- _Exercise requirements_
Restate all of the data precisely, omitting nothing.

- _Collected material_
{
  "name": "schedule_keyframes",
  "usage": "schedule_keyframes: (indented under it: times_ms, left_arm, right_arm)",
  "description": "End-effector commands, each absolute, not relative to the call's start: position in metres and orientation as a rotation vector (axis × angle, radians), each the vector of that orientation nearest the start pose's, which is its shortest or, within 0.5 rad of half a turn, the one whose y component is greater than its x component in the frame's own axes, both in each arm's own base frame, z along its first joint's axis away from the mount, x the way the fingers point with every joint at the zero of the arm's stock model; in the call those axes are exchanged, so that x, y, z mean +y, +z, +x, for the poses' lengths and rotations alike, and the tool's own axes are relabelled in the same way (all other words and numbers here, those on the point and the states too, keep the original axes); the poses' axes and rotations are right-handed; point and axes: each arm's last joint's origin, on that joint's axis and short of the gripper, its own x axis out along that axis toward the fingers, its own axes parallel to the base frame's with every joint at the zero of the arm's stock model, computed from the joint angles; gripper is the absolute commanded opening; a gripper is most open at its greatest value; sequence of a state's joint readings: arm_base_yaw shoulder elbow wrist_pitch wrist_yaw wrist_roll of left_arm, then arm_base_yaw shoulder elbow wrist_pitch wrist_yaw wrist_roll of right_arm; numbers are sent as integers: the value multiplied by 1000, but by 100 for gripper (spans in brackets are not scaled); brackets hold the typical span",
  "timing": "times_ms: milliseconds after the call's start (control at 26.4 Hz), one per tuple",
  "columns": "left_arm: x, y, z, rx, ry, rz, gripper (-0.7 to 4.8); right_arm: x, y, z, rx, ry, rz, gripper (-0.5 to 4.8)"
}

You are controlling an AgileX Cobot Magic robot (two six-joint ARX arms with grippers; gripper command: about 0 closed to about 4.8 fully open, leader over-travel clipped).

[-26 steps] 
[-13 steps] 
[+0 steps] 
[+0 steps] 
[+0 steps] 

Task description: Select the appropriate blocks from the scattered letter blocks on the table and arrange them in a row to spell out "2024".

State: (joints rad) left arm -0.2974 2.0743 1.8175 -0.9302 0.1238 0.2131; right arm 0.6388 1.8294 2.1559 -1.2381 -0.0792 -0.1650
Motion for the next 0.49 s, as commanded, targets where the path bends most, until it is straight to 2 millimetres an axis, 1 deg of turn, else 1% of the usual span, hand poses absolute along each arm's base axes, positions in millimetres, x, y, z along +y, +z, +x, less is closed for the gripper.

- _Solution_
{
  "name": "schedule_keyframes",
  "usage": "schedule_keyframes: (indented under it: times_ms, left_arm, right_arm)",
  "description": "End-effector commands, each absolute, not relative to the call's start: position in metres and orientation as a rotation vector (axis × angle, radians), each the vector of that orientation nearest the start pose's, which is its shortest or, within 0.5 rad of half a turn, the one whose y component is greater than its x component in the frame's own axes, both in each arm's own base frame, z along its first joint's axis away from the mount, x the way the fingers point with every joint at the zero of the arm's stock model; in the call those axes are exchanged, so that x, y, z mean +y, +z, +x, for the poses' lengths and rotations alike, and the tool's own axes are relabelled in the same way (all other words and numbers here, those on the point and the states too, keep the original axes); the poses' axes and rotations are right-handed; point and axes: each arm's last joint's origin, on that joint's axis and short of the gripper, its own x axis out along that axis toward the fingers, its own axes parallel to the base frame's with every joint at the zero of the arm's stock model, computed from the joint angles; gripper is the absolute commanded opening; a gripper is most open at its greatest value; sequence of a state's joint readings: arm_base_yaw shoulder elbow wrist_pitch wrist_yaw wrist_roll of left_arm, then arm_base_yaw shoulder elbow wrist_pitch wrist_yaw wrist_roll of right_arm; numbers are sent as integers: the value multiplied by 1000, but by 100 for gripper (spans in brackets are not scaled); brackets hold the typical span",
  "timing": "times_ms: milliseconds after the call's start (control at 26.4 Hz), one per tuple",
  "columns": "left_arm: x, y, z, rx, ry, rz, gripper (-0.7 to 4.8); right_arm: x, y, z, rx, ry, rz, gripper (-0.5 to 4.8)"
}

You are controlling an AgileX Cobot Magic robot (two six-joint ARX arms with grippers; gripper command: about 0 closed to about 4.8 fully open, leader over-travel clipped).

[-26 steps] 
[-13 steps] 
[+0 steps] 
[+0 steps] 
[+0 steps] 

Task description: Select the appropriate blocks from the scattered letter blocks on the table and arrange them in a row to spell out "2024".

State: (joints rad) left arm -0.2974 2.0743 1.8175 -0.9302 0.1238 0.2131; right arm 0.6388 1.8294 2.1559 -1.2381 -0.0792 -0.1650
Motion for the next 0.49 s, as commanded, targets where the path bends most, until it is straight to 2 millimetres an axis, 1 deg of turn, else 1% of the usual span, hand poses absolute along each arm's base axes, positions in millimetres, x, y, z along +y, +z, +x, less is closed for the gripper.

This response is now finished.